One of Abrial Neely’s earliest memories is of marching around the house in a black robe declaring she was a judge.

“This small act as a child seemed to foreshadow my involvement in legal studies now,” she said with a smile.

Her interest in law took full flight during undergraduate studies at John Carroll University, where she earned her bachelor’s degree in communications and journalism with a minor in political science.

As a young child, she had initially struggled with reading and some of the materials used to improve her reading proficiency and comprehension included plays and theatrical works.

“It was through some of those exercises that I realized I had a very strong interest in performing arts, which involved a lot of reading and interpretation — as a result, my skills in both reading and performance grew,” Neely said. “Over time, acting and reading became my favorite endeavors. As my interest in reading flourished, a parallel interest in writing developed. A degree in journalism was a natural progression that allowed me to combine all my interests.”

As part of her senior capstone, she researched and wrote about the relationship between homelessness and incarceration.

“I learned that some laws actually punished homeless individuals for having no place to live,” she said. “While conducting more research, I found other laws that had a discriminatory effect on those most vulnerable in society. This sparked a desire to address the unjust nature of the system. I knew the most effective way to combat such inequities was through the law.”

Her undergraduate degree provided Neely with a set of skills that are transferrable to the legal field.

Now a 2L at Detroit Mercy Law School, where she is a member of Moot Court, the Black Law Students Association, Criminal Law Society, Women’s Law Caucus, Honor Council, and is a Barbri Representative, Neely appreciates the sense of community.

“The faculty and professors go above and beyond to make themselves available to students — I find it refreshing that the faculty is so invested in the success of their students,” she says. “Moreover, I’ve been embraced by many UDM Law alumni who offer guidance and encouragement.”

Neely is grateful for being a recipient of the Voice for Justice Fellowship that provided an internship with Neighborhood Defender Service of Detroit, a public defense nonprofit organization.

“Being a fellow perfectly aligns with the reasons I decided to go into law in the first place,” she said. “Working with the Neighborhood Defender Service solidified that public interest was the area of law I want to continue pursuing. The passion and energy the attorneys and social workers had for advocating and uplifting clients was invigorating. Being able to have a part in that was rewarding because I knew the work I was doing would directly impact someone’s life.”

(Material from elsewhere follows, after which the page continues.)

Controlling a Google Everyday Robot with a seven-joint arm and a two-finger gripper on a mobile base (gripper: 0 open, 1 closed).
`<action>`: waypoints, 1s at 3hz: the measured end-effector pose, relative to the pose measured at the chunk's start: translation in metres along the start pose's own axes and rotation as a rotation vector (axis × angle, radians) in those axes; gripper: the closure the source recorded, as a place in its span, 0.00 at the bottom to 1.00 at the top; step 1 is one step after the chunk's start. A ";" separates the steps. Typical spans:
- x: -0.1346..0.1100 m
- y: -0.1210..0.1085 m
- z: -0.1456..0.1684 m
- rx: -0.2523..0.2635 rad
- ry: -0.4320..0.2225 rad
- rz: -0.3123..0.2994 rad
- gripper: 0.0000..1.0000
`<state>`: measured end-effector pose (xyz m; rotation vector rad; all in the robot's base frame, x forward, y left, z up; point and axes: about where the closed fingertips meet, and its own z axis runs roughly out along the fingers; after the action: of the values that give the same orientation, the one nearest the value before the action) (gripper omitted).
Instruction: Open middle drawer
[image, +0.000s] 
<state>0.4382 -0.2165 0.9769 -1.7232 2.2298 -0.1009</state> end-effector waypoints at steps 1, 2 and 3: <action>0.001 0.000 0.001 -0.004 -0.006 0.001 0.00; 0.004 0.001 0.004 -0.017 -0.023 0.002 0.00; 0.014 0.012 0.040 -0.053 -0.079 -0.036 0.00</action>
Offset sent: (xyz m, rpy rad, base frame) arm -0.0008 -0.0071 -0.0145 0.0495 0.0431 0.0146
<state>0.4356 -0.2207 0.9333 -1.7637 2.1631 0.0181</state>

Neely has a strong desire to pursue public interest law with a focus in criminal defense.

“It’s why I decided to enter the legal field,” she said. “It’s apparent that some parts of the criminal justice system remain flawed despite the promise of equality under the Constitution. My hope is that by working as a criminal defense attorney, I can chip away at the underlying injustice that so many experience, through proper representation and advocacy for my clients. It’s my mission to defend and empower individuals who have historically experienced negative treatment and encounters with the judicial system.”

Neely’s current aspirations include becoming a public defender, spending time as a legal correspondent, and eventually serving as a judge.

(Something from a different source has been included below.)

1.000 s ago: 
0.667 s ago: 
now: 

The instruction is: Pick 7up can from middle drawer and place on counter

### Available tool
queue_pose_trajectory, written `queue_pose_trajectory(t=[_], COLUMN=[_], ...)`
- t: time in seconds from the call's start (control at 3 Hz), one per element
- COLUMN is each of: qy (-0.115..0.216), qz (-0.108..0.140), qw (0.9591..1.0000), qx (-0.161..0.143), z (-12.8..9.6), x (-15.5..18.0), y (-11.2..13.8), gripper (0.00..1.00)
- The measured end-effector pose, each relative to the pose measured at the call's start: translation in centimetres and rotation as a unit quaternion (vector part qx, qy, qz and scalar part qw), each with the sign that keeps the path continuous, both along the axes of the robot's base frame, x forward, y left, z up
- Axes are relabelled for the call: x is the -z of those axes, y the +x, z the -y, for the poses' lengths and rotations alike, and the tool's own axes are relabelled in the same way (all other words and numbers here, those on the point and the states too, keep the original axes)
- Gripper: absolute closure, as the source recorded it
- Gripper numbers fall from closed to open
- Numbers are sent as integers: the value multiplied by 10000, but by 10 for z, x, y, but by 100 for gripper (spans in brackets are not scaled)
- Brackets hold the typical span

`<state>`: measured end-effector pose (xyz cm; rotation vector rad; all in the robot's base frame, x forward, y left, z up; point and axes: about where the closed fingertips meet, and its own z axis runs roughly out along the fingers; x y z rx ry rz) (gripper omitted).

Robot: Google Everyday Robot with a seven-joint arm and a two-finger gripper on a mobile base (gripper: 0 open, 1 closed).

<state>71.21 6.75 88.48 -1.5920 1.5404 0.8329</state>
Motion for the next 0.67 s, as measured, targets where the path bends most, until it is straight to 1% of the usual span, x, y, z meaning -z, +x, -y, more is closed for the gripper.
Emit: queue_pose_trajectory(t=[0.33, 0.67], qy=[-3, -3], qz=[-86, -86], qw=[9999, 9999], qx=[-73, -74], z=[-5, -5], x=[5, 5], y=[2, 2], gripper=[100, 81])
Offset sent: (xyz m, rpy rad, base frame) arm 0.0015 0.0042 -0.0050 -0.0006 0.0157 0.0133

“Interning with Judge David Lawson of the Eastern District of Michigan for the first half of the summer before my 2L year was invaluable,” she said. “The practice I gained from drafting memoranda and researching case law further enhanced my writing skills and allowed me to build upon what I learned in the classroom.”

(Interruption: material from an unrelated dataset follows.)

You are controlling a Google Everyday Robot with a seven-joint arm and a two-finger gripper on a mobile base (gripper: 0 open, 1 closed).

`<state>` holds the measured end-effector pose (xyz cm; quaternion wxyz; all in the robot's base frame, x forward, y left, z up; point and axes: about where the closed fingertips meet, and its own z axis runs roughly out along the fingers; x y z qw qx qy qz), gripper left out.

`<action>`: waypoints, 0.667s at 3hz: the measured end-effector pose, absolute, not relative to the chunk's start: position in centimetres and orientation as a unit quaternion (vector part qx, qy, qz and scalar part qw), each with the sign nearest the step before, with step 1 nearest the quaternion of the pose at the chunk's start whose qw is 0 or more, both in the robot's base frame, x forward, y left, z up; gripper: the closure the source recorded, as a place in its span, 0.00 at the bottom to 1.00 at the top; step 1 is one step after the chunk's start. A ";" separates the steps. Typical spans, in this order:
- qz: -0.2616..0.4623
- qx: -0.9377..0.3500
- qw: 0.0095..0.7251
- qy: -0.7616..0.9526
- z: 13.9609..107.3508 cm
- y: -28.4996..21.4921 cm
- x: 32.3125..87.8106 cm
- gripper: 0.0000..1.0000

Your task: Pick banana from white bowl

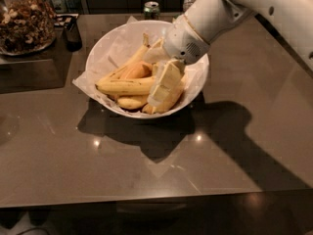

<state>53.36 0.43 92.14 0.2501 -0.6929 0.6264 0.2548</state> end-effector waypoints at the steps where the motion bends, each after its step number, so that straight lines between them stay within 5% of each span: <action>1: 0.265 -0.699 0.247 0.617 91.4 1.6 53.7 0.17; 2: 0.262 -0.697 0.253 0.617 91.2 2.2 54.1 0.29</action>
Offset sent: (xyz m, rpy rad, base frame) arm 0.0123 0.0210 -0.0116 0.0218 -0.0177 0.0045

Neely will intern with the Conviction Integrity Unit of Wayne County and is planning to participate in the CIU Clinic during her 3L year.

“I’m so inspired by the work the CIU is doing,” she said. “For several years I’ve been captivated by the process of attorneys exonerating individuals wrongfully convicted of crimes.”

Neely developed an interest in the Innocence Project following an article she wrote as a senior editor of her collegiate newspaper. The article focused on a panel of men who were subjected to time in prison for crimes they did not commit; and Neely began by researching more about the subject and the Innocence Project.

“I found the attorneys who had the courage to champion wrongfully convicted individuals incredibly inspiring,” she says. “The Innocence Project’s goal of exonerating innocent people, creating awareness, and reforming critical issues in the criminal justice system is exactly what our society desperately needs.”

A resident of Farmington Hills, Neely is originally from the town of Farmington in central Connecticut, west of Hartford.

Prior to the pandemic she made time to give back to the community by volunteering with the Oakland Literacy Council.

“I was able to give people the gift of reading,” she said. “I was drawn to this program because I remember when I, too, struggled with reading. But I also remember the joy I felt after I had mastered it. Reading opened up a whole new world of experiences and opportunities that I want others to know.”